• Work instructions
Only the lines below from the one containing "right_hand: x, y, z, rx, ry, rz" through the one containing "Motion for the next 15" belong in the answer, set down exactly, with the pictures left out.

(Data extracted from a collection)
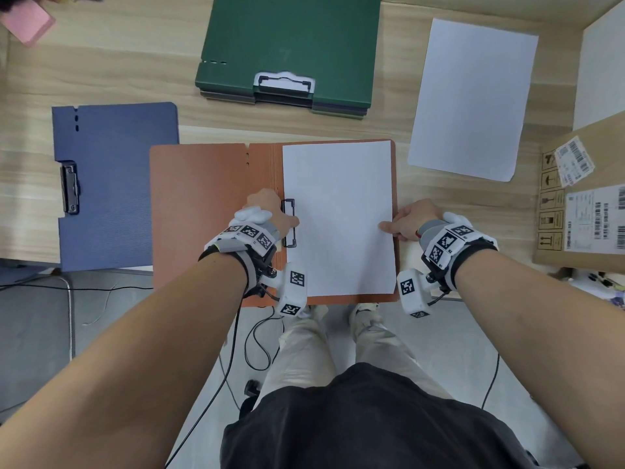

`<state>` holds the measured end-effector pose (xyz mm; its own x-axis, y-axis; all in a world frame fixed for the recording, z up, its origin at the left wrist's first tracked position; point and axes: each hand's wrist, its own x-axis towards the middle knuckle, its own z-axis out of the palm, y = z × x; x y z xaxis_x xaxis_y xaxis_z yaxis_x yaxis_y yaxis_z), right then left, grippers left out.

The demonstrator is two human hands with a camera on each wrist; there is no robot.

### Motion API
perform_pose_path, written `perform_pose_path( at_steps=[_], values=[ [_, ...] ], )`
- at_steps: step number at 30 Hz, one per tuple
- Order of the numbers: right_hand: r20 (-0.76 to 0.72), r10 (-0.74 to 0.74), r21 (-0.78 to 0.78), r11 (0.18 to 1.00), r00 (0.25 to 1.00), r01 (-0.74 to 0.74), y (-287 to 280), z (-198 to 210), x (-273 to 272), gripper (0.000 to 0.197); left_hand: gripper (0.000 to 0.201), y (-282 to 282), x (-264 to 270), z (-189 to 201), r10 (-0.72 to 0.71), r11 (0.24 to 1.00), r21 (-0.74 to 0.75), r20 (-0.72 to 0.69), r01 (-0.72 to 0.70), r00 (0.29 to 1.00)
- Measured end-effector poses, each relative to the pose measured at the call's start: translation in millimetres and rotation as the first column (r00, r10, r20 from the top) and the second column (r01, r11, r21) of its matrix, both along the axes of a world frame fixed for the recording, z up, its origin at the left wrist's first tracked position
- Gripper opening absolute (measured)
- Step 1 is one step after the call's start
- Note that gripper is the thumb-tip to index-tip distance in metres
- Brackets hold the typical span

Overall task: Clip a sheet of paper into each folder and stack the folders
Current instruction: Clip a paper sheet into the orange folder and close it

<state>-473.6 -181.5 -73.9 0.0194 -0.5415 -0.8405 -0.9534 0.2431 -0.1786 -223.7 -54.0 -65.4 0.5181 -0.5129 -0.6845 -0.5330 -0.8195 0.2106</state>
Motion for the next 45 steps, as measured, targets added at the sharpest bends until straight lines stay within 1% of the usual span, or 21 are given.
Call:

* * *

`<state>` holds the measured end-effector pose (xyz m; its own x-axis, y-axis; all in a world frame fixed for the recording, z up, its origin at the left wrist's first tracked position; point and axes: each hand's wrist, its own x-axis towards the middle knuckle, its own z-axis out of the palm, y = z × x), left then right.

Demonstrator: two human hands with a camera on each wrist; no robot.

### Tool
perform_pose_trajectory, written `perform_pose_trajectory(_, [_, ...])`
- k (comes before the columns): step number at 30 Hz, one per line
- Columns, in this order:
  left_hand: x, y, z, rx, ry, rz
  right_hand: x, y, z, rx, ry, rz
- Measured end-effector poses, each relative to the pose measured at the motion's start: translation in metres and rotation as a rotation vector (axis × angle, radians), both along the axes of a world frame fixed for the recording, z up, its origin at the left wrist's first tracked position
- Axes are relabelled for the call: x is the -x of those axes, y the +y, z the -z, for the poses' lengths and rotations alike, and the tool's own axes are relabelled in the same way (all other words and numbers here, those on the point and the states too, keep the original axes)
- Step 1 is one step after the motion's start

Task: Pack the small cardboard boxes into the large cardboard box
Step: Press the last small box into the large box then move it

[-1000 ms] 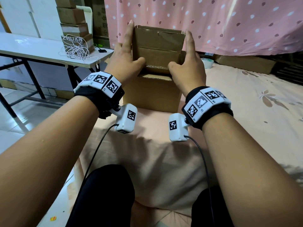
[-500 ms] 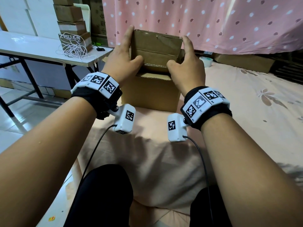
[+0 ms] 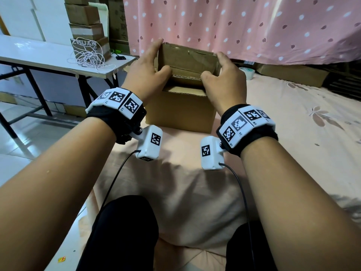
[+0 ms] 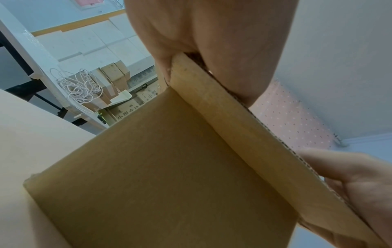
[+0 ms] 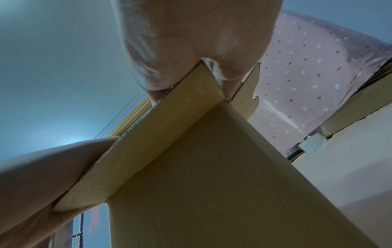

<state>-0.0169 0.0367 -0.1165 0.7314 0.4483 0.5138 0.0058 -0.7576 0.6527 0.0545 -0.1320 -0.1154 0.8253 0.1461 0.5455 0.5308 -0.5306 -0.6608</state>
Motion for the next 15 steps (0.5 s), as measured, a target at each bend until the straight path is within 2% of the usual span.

• Exercise result
  right_hand: x, y, z, rx, ry, rz
- Measured end-effector poses, each relative to the pose measured at the motion's start: translation in metres and rotation as a rotation vector (axis × angle, radians), both along the axes of a world frame fixed for the recording, z up, its origin at the left wrist's first tracked position
- Axes are relabelled for the call: x is the -x of those axes, y the +y, z the -z, for the poses' lengths and rotations alike, and the tool's own axes are relabelled in the same way (all other words and numbers here, those on the point and the states too, keep the original axes)
- Step 1 is one step after the motion's start

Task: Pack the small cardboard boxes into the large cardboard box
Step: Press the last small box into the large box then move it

[-1000 ms] 
[-500 ms] 
[+0 ms] 
[+0 ms] 
[+0 ms] 

<state>-0.0169 0.0367 -0.1165 0.7314 0.4483 0.5138 0.0058 -0.7576 0.6527 0.0545 -0.1320 -0.1154 0.8253 0.1461 0.5455 0.5308 -0.5306 -0.6608</state>
Motion for the next 15 steps (0.5 s), as measured, a target at each bend until the straight path is within 2% of the usual span.

No more output will be produced.